Mortgage rates continue to climb, reflecting ongoing inflation and uncertain Federal Reserve policies. Despite mixed economic signals, the U.S. job market shows strength, adding 303,000 jobs in March. Consumer prices also rose, reducing the likelihood of a Fed rate cut soon.

Mortgage rates moved up six basis points from the prior week according to the Freddie Mac Primary Mortgage Market Survey released April 11th. Since their low point in mid-January, rates have been drifting higher for most of the year due to sustained inflation and the reevaluation of the Federal Reserve’s monetary policy path. While newly released inflation data from March continues to show a trend of very little movement, the financial market’s reaction paints a far different economic picture, as illustrated by a significant drop in the Dow Jones Industrial Average after yesterday’s CPI release.

Mortgage applications increased 0.1 percent from one week earlier, according to data from the Mortgage Bankers Association’s (MBA) Weekly Mortgage Applications Survey for the week ending April 5, 2024.  “Mortgage rates moved higher last week as several Federal Reserve officials reiterated a patient posture on rate cuts. Inflation remains stubbornly above the Fed’s target, and the broader economy continues to show resiliency. Unexpectedly strong employment data released last week further added to the upward pressure on rates,” said Joel Kan, MBA’s Vice President and Deputy Chief Economist.
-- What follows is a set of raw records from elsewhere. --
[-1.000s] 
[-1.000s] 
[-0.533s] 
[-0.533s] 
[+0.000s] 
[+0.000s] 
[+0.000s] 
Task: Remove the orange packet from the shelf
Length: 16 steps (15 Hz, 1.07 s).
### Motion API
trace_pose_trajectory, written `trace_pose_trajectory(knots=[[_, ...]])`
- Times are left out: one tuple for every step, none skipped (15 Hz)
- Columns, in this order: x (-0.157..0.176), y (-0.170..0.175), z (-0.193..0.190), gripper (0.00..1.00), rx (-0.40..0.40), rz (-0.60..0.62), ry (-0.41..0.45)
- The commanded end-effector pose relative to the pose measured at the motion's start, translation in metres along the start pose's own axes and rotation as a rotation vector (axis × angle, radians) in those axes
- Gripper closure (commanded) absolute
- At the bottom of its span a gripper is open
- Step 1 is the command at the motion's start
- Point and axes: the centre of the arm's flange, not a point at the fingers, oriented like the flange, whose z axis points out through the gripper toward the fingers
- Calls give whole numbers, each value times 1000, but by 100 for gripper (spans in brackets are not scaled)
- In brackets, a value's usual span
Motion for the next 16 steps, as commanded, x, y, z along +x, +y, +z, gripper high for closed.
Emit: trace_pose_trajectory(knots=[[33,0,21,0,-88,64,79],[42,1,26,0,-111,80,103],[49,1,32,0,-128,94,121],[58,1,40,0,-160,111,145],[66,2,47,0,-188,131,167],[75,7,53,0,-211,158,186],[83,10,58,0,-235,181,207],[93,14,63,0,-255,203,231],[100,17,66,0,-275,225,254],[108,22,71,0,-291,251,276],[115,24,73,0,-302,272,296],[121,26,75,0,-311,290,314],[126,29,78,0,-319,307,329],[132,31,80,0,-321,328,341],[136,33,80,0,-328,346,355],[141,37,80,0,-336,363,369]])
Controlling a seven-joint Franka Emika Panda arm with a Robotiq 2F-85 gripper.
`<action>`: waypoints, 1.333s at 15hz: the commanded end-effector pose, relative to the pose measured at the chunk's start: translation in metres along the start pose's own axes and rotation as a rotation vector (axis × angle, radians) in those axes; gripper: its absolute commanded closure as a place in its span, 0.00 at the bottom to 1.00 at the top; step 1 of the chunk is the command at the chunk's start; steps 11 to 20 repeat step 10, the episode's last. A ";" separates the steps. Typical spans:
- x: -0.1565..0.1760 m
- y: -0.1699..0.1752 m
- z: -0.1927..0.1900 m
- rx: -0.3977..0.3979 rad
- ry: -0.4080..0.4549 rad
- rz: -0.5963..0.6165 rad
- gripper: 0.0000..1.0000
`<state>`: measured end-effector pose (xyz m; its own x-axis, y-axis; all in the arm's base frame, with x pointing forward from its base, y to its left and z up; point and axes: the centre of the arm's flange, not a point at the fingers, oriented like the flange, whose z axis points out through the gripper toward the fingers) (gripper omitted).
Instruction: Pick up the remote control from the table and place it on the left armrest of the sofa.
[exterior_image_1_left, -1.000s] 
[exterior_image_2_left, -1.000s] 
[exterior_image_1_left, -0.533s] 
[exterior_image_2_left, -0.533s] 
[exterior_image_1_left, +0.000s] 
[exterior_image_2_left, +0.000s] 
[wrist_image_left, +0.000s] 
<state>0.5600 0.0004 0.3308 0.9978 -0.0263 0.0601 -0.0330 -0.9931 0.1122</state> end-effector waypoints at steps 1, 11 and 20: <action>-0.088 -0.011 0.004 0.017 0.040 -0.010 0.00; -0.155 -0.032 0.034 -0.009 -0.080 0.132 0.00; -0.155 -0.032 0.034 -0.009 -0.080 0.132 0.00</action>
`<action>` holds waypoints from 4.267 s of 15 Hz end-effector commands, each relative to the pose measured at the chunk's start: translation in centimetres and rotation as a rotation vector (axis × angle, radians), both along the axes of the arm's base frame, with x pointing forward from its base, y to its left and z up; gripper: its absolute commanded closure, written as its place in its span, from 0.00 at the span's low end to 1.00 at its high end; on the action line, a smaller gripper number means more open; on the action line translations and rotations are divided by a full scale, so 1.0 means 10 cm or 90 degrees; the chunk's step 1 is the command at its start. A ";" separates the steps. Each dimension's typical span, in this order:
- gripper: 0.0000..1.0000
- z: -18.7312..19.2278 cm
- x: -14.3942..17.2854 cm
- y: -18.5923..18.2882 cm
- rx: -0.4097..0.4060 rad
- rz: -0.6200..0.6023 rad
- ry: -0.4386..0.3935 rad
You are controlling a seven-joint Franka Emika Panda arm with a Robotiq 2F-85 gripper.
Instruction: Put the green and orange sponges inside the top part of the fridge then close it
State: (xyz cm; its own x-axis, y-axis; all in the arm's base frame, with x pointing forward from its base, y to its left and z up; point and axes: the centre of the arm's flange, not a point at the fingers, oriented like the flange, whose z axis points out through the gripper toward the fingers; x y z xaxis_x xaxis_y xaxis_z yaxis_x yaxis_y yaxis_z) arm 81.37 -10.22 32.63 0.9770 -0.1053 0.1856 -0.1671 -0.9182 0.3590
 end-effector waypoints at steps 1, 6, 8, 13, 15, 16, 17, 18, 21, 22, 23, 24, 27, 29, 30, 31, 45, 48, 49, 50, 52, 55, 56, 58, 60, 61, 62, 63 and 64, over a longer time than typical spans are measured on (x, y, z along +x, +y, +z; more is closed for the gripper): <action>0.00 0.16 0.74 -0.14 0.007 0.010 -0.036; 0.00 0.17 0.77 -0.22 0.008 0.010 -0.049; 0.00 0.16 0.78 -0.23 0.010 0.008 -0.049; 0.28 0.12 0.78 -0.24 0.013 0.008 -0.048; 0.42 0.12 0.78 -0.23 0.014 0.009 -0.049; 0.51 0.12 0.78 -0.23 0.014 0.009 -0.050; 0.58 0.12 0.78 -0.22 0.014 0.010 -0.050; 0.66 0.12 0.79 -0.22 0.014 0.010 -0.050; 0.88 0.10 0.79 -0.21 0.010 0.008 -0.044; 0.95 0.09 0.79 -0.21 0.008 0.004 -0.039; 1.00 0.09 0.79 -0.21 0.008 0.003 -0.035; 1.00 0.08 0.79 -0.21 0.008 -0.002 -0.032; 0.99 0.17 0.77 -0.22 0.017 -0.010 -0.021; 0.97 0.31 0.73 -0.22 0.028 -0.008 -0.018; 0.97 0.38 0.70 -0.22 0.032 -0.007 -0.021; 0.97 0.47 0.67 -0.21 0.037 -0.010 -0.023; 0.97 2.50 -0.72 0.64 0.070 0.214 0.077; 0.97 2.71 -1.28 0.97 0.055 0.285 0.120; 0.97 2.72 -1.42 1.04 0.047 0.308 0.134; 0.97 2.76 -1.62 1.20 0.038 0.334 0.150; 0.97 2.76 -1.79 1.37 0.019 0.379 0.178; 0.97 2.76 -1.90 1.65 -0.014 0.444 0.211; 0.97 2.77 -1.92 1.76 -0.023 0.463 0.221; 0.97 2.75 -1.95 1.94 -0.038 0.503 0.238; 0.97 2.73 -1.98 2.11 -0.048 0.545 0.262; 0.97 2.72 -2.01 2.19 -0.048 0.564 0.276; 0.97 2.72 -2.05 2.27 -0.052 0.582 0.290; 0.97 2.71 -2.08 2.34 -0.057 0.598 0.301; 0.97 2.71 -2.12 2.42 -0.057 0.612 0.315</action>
US consumer prices picked up again last month, vaulting to a 3.5% increase for the 12 months ended in March, according to the latest Consumer Price Index data released Wednesday by the Bureau of Labor Statistics. That’s up considerably from February’s 3.2% rate and marks the highest annual gain in the past six months. Wednesday’s report further highlights that the path to lower inflation remains extremely bumpy and that any loosening of monetary policy might not happen soon. “You can kiss a June interest rate cut goodbye,” Greg McBride, chief financial analyst for Bankrate, wrote in commentary issued Wednesday. Following the report’s release, the markets’ probability of a June rate cut sank to 21%, down from 53% on Tuesday and 73% last month, according to the CME FedWatch tool.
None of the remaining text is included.